Em 13 de janeiro 1971, Tito foi deportado para o Chile e, sob a ameaça de novamente ser preso, fugiu para a Itália. (...) De Roma foi para Paris, onde recebeu apoio dos dominicanos. Traumatizado pela tortura, Frei Tito submeteu-se a um tratamento psiquiátrico. Seu estado era instável, vivendo uma agoniada alternância entre prisão e liberdade diante do passado. O convento de Saint Jacques, localizado em Paris, abrigou Tito até junho de 1973.
Lá, passou a estudar na Universidade de Sorbonne. O tratamento psiquiátrico, entretanto, não foi suficiente para que a sanidade fosse recuperada. O frei foi, então, enviado para o convento dominicano de Sainte Marie de la Tourette, em Eveux. Uma vez, em pânico, recusou-se a entrar no convento e os frades chamaram o frei Xavier Plassat. Ao encontrar Tito, no meio da chuva, assustado e escondido atrás de uma árvore, ele dizia que o delegado Sérgio Fleury, que o torturara em São Paulo, não o deixava entrar no convento.

Xavier então pediu a Tito para tomar café com a "autorização de Fleury". Ao entrar no carro, Xavier disse a Tito que o esperasse ali enquanto buscava alguns agasalhos. Quando Xavier voltou, Tito estava fora do carro (escondido na mesma árvore) e assustado, como se Fleury tivesse entrado no automóvel.
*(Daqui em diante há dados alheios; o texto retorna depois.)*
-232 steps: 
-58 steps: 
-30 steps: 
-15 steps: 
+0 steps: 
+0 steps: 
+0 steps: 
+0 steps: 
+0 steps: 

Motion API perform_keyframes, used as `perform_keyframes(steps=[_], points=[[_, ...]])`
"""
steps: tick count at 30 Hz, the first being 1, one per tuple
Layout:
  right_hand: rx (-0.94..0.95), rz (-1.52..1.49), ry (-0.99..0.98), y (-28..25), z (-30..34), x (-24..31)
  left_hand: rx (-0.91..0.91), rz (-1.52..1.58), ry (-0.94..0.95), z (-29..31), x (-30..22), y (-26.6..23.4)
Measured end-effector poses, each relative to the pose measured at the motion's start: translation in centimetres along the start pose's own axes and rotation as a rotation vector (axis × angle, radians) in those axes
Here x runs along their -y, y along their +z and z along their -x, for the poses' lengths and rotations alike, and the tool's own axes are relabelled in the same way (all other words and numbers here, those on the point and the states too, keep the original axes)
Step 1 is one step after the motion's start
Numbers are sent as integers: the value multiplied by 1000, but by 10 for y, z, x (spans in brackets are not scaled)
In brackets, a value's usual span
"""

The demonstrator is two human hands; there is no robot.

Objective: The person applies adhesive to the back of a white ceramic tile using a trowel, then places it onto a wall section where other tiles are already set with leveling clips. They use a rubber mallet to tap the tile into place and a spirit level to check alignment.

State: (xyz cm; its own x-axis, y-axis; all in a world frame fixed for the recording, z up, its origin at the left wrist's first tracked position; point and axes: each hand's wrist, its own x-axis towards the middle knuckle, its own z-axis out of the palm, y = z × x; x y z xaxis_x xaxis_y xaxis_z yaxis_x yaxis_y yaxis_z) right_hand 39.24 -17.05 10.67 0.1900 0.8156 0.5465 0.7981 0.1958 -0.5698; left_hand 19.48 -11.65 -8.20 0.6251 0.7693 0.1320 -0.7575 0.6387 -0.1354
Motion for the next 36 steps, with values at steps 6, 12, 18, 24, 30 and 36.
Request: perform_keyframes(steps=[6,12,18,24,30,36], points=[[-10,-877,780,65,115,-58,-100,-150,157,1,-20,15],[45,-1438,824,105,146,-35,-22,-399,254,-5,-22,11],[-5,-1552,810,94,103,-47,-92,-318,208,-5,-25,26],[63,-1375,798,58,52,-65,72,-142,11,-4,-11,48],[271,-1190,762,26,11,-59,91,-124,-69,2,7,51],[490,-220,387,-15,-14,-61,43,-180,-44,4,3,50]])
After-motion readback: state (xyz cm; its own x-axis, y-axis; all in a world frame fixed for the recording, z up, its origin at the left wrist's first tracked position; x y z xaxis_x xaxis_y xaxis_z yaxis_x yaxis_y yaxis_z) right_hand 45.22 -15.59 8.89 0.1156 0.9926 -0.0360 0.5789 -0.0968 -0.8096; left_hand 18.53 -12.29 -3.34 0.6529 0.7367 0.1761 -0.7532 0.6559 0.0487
No dia 10 de agosto de 1974, um morador dos arredores de Lyon encontrou o corpo de Frei Tito suspenso por uma corda em uma árvore. Foi enterrado no cemitério dominicano do Convento Sainte-Marie de La Tourette em Éveux. Em 25 de março de 1983, os restos mortais de Frei Tito chegaram ao Brasil. Antes de seguirem para Fortaleza, passaram por São Paulo, onde foi realizada uma celebração litúrgica.
Cercado por numeroso grupo de sacerdotes, Dom Paulo Evaristo Arns, cardeal de São Paulo, repudiou a tragédia da tortura em missa de corpo presente acompanhada por mais de quatro mil pessoas. A missa foi celebrada em trajes vermelhos usados em celebrações dos mártires.”